Well, originally. But now? No, absolutely not. See recent persons of the year
(of the past few decades):
[http://en.wikipedia.org/wiki/Time_Person_of_the_Year#Persons...](http://en.wikipedia.org/wiki/Time_Person_of_the_Year#Persons_of_the_Year)

There's a connotation of greatness in the phrase 'person of the year', that's
there whether you like it or not, and Time magazine is certainly not going to
get itself in rough waters by nominating a controversial figure and then
substantiating a pick by the reason you cite -- that it's a person who had the
most impact. If that really were true, Guiliani wouldn't have been picked as
the POY, Osama would have, Zuck wouldn't have been picked, Assange would have.

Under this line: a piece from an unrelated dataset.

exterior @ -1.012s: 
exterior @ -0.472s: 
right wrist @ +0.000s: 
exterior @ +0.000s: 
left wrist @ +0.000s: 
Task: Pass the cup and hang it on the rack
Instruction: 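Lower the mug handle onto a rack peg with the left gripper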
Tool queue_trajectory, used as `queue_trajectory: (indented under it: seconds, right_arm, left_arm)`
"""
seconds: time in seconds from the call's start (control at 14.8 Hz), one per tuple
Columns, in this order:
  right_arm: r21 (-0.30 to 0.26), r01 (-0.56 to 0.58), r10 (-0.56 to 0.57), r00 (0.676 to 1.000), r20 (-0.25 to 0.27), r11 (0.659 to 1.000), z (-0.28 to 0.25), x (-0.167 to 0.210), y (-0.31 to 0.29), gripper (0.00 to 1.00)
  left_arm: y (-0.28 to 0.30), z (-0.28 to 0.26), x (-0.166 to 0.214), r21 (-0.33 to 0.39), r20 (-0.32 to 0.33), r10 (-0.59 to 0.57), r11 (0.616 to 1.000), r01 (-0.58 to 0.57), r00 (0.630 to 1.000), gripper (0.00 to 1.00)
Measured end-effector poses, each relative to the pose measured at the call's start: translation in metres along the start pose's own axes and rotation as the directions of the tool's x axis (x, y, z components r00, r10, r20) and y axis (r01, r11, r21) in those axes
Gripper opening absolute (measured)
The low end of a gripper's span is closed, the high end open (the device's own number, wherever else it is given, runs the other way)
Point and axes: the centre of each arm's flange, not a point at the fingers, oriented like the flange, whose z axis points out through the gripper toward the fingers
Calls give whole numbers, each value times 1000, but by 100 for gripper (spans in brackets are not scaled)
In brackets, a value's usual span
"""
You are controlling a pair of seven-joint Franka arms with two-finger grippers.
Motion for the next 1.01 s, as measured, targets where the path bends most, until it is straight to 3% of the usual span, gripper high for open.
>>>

But all of this aside, what I want to say most is that Time magazine is just a
_terrible_ tabloid at this point that's only been getting more terrible with
each passing year. It's designed to appeal to the LCD audience, it's filled
with FUD full up their necks. See this recent cover for example:
[http://img.timeinc.net/time/daily/2013/1310/360_cover_1111.j...](http://img.timeinc.net/time/daily/2013/1310/360_cover_1111.jpg)

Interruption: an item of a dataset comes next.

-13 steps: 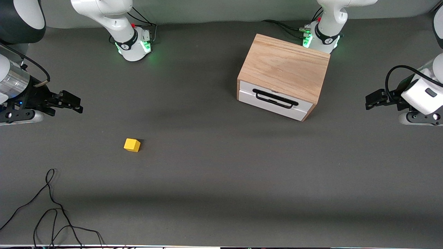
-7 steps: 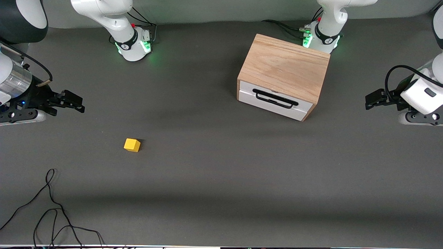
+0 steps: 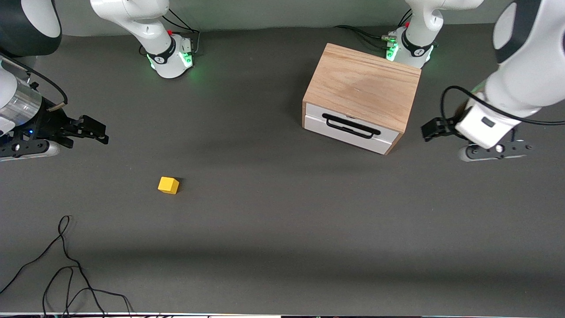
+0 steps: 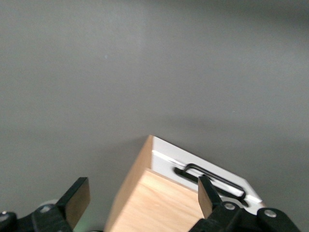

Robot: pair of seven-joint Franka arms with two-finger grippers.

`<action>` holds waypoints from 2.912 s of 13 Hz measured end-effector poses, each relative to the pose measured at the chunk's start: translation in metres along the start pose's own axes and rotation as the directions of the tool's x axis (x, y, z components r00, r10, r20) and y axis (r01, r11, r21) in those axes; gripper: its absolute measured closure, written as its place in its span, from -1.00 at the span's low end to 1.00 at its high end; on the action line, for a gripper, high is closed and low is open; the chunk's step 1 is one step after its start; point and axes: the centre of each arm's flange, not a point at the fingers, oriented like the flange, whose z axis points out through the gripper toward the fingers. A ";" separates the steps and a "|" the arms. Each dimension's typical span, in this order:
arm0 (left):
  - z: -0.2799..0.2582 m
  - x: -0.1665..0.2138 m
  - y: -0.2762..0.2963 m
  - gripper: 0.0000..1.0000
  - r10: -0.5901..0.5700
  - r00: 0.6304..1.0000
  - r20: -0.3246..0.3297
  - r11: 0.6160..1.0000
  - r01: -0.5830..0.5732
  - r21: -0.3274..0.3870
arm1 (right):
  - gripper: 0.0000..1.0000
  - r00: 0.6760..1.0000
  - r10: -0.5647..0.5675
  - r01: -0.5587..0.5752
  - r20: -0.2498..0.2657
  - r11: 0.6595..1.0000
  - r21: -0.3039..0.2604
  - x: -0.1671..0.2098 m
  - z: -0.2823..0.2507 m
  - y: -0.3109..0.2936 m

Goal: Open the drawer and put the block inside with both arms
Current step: 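Reach the left gripper toward the black drawer handle, then hook the left gripper onto the black drawer handle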

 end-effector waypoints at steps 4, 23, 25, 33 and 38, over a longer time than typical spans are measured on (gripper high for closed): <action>0.008 -0.029 0.060 -1.00 -0.180 0.983 0.020 0.984 0.181 -0.003 | -1.00 1.000 0.005 -0.005 0.029 1.000 0.001 0.007 0.017 0.000; 0.097 -0.123 0.202 -1.00 -0.718 0.694 -0.047 0.668 0.707 0.233 | -1.00 0.999 0.025 -0.025 0.043 1.000 0.003 0.024 0.048 -0.031; 0.107 -0.120 0.198 -1.00 -0.711 0.700 -0.065 0.668 0.701 0.248 | -1.00 0.999 0.024 -0.024 0.043 1.000 0.002 0.024 0.048 -0.041; 0.212 -0.100 0.189 -1.00 -0.713 0.696 -0.084 0.671 0.712 0.205 | -1.00 0.999 0.027 -0.026 0.041 0.999 -0.020 0.022 0.048 -0.064; 0.238 -0.094 0.189 -1.00 -0.710 0.698 -0.098 0.672 0.712 0.202 | -1.00 0.999 0.027 -0.026 0.041 0.999 -0.021 0.022 0.048 -0.064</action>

I really hope we all start ignoring Time soon.

------
baby
I'm wondering why some people are on the list, like Miley Cyrus or the guy
behind Netflix. If those are, why not others? I'd personally vote for the head
of Naughty Dog and The Last of Us over Netflix.

PS: thinking about it, I'd vote for Satoshi. We should do a HN POY.

PS2 : done!
[https://news.ycombinator.com/item?id=6800515](https://news.ycombinator.com/item?id=6800515)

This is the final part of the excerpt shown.